** Exercise details **
Since the data must remain as supplied, reproduce it word for word.

** Data shown **

Content starts

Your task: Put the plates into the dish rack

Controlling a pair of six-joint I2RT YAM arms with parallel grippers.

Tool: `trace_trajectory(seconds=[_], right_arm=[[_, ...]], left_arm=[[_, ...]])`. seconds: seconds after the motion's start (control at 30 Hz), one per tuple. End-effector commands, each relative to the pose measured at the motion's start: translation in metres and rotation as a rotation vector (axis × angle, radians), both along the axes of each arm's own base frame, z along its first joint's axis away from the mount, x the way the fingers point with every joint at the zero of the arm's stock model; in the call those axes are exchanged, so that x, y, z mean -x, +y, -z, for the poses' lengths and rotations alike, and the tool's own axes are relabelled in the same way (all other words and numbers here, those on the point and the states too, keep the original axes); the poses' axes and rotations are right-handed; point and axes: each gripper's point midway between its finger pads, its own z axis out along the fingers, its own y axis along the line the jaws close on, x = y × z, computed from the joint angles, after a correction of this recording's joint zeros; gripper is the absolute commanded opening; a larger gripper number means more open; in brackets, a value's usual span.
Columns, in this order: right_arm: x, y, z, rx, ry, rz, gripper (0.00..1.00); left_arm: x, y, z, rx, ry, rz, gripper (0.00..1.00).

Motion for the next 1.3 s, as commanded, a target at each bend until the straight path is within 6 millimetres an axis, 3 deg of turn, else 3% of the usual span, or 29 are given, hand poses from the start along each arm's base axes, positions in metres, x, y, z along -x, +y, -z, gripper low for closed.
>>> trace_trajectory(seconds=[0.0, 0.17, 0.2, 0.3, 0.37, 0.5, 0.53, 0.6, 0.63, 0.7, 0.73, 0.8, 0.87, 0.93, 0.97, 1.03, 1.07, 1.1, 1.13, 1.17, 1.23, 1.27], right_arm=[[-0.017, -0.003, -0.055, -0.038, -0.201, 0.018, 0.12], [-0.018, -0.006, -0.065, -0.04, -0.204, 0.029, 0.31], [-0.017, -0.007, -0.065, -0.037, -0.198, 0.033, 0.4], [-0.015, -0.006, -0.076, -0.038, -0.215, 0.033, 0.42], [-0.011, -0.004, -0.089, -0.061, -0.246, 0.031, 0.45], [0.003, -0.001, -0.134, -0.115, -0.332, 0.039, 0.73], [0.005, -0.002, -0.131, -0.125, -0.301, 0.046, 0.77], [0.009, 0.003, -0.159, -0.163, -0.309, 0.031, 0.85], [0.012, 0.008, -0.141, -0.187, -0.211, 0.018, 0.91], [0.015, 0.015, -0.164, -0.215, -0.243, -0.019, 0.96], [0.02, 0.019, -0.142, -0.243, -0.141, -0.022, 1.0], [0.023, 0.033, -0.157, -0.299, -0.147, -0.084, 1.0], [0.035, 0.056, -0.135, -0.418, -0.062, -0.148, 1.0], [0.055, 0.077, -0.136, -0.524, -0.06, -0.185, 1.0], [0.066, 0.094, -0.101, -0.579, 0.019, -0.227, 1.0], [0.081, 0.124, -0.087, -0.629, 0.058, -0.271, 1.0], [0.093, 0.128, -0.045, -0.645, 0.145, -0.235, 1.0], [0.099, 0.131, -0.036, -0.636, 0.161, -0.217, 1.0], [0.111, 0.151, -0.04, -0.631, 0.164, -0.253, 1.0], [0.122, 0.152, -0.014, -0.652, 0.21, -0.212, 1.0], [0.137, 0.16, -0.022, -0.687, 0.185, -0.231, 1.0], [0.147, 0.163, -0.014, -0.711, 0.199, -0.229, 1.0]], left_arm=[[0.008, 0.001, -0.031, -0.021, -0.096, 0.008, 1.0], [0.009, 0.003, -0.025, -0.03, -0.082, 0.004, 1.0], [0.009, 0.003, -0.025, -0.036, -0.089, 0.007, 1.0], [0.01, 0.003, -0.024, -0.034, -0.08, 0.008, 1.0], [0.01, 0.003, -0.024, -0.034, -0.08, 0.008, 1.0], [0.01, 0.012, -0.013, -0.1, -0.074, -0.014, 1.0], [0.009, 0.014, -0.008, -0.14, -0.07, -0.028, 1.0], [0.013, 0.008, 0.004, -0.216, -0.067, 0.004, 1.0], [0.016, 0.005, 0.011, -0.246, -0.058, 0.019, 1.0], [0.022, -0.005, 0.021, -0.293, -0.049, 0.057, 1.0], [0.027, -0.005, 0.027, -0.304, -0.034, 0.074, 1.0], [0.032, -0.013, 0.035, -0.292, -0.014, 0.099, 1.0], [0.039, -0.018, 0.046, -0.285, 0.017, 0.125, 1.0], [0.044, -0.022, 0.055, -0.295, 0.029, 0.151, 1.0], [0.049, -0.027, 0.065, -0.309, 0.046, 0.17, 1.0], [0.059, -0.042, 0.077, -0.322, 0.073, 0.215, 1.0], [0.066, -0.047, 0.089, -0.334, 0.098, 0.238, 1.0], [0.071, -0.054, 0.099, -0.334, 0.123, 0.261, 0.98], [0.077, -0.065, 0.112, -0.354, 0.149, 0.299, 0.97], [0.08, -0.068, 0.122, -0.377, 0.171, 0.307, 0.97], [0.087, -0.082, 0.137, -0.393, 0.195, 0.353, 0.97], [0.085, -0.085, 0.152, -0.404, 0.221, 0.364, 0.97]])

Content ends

** Worked solution **
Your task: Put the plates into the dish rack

Controlling a pair of six-joint I2RT YAM arms with parallel grippers.

Tool: `trace_trajectory(seconds=[_], right_arm=[[_, ...]], left_arm=[[_, ...]])`. seconds: seconds after the motion's start (control at 30 Hz), one per tuple. End-effector commands, each relative to the pose measured at the motion's start: translation in metres and rotation as a rotation vector (axis × angle, radians), both along the axes of each arm's own base frame, z along its first joint's axis away from the mount, x the way the fingers point with every joint at the zero of the arm's stock model; in the call those axes are exchanged, so that x, y, z mean -x, +y, -z, for the poses' lengths and rotations alike, and the tool's own axes are relabelled in the same way (all other words and numbers here, those on the point and the states too, keep the original axes); the poses' axes and rotations are right-handed; point and axes: each gripper's point midway between its finger pads, its own z axis out along the fingers, its own y axis along the line the jaws close on, x = y × z, computed from the joint angles, after a correction of this recording's joint zeros; gripper is the absolute commanded opening; a larger gripper number means more open; in brackets, a value's usual span.
Columns, in this order: right_arm: x, y, z, rx, ry, rz, gripper (0.00..1.00); left_arm: x, y, z, rx, ry, rz, gripper (0.00..1.00).

Motion for the next 1.3 s, as commanded, a target at each bend until the straight path is within 6 millimetres an axis, 3 deg of turn, else 3% of the usual span, or 29 are given, hand poses from the start along each arm's base axes, positions in metres, x, y, z along -x, +y, -z, gripper low for closed.
>>> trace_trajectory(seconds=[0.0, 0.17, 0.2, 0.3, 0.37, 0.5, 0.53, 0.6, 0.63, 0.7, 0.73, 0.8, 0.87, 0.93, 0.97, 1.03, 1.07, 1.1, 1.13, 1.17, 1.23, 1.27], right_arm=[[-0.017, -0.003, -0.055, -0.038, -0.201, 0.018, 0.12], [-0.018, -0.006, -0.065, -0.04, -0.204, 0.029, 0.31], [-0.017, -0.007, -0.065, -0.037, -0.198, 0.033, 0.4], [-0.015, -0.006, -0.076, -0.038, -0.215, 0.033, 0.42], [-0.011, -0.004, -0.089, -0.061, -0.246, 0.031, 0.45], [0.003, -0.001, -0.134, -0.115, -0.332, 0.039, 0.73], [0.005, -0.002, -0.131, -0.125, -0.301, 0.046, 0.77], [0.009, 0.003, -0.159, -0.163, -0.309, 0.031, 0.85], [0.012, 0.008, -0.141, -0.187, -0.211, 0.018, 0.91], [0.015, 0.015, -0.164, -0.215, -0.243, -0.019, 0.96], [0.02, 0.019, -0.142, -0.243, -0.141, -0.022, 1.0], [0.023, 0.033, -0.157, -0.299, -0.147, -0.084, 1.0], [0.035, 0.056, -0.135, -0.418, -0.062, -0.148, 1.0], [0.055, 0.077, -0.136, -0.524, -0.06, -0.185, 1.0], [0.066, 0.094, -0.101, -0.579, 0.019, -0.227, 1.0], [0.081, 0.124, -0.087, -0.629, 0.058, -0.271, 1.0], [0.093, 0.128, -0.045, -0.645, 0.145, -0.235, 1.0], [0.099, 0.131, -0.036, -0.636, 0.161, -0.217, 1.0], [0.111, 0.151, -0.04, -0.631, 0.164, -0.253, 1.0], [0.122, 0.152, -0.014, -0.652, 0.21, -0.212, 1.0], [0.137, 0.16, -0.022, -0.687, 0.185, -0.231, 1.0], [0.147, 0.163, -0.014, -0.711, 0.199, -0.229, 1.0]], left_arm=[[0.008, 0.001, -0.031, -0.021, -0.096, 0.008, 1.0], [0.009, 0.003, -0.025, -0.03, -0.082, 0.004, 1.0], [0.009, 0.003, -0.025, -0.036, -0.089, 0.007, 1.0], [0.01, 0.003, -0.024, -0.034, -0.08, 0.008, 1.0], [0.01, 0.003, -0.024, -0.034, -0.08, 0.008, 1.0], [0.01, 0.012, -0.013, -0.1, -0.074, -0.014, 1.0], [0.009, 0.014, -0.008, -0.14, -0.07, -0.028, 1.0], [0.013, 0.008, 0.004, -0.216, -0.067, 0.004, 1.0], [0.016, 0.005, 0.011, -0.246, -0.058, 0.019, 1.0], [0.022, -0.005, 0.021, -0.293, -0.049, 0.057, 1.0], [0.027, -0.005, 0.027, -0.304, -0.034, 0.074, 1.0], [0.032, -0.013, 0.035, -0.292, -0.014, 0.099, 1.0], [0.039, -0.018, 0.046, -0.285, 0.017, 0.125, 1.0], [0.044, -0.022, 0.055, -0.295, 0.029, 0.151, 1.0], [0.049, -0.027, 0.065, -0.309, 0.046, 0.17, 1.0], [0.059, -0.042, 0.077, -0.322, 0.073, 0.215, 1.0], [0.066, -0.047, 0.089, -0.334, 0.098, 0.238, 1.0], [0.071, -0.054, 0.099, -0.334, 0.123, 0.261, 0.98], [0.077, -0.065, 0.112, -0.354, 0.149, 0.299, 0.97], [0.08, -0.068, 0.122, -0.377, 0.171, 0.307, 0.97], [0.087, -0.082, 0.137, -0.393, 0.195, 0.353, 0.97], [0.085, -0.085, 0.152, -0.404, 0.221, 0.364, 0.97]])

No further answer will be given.